2.3 Het hof heeft bij zijn beslissing acht geslagen op de stukken die op de zaak betrekking hebben. Het verzet strekt tot gegrondbevinding daarvan.
3 DE BEOORDELING
3.1 Naar aanleiding van het verzet overweegt het hof als volgt. Artikel 46h lid 4 van de Advocatenwet bepaalt dat tegen een beslissing van de Raad van Discipline waarbij het verzet tegen een beslissing van de voorzitter van de raad ongegrond of niet ontvankelijk wordt verklaard geen rechtsmiddel openstaat.
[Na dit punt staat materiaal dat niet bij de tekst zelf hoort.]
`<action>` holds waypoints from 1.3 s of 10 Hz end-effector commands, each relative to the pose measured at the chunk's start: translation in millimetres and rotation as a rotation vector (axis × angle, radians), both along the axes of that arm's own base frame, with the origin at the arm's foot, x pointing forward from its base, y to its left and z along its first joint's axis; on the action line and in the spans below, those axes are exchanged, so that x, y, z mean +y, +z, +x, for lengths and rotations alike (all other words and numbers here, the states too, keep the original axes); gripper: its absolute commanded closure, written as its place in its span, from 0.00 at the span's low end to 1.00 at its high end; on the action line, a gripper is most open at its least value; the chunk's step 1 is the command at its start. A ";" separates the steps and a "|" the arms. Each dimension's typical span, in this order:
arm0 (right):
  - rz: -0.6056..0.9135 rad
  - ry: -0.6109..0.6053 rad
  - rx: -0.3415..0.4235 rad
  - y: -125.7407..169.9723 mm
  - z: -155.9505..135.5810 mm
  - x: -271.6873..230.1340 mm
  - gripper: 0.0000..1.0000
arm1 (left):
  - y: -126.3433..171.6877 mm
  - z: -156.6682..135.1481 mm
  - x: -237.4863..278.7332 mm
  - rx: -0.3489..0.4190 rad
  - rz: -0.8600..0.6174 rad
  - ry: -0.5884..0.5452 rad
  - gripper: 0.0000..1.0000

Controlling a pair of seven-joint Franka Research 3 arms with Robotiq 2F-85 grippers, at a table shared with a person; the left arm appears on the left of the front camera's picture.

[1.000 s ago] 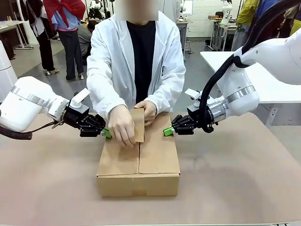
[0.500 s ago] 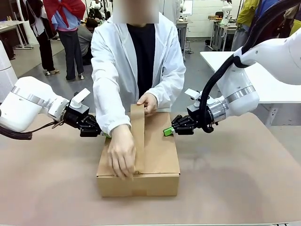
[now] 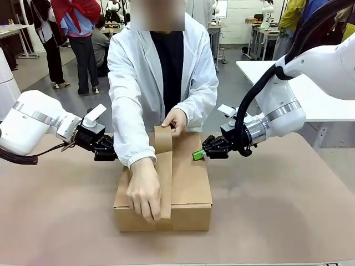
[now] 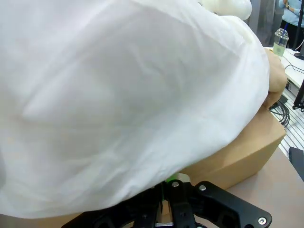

Het hof oordeelt dat de voorzitter van het hof dit terecht heeft overwogen in zijn beslissing van 23 juni 2014.
3.2 Dit betekent dat aan klager niet de mogelijkheid toekomt om hoger beroep in te stellen tegen de beslissing van de raad. De voorzitter van het hof heeft dus terecht geoordeeld dat klager niet kan worden ontvangen in het door hem ingestelde beroep. Het verzet van klager dient dan ook ongegrond te worden verklaard.
BESLISSING
Het Hof van Discipline:
verklaart het verzet van klager tegen de beslissing van de voorzitter van het Hof van Discipline van 23 juni 2014 ongegrond.
Aldus gewezen door mr. W.H.B. den Hartog Jager, voorzitter, mrs. A. Beker, T. Zuidema, P.T. Gründemann en M. Pannevis, leden, in tegenwoordigheid van mr. N.A.M. Sinjorgo, griffier, en in het openbaar uitgesproken op 10 oktober 2014.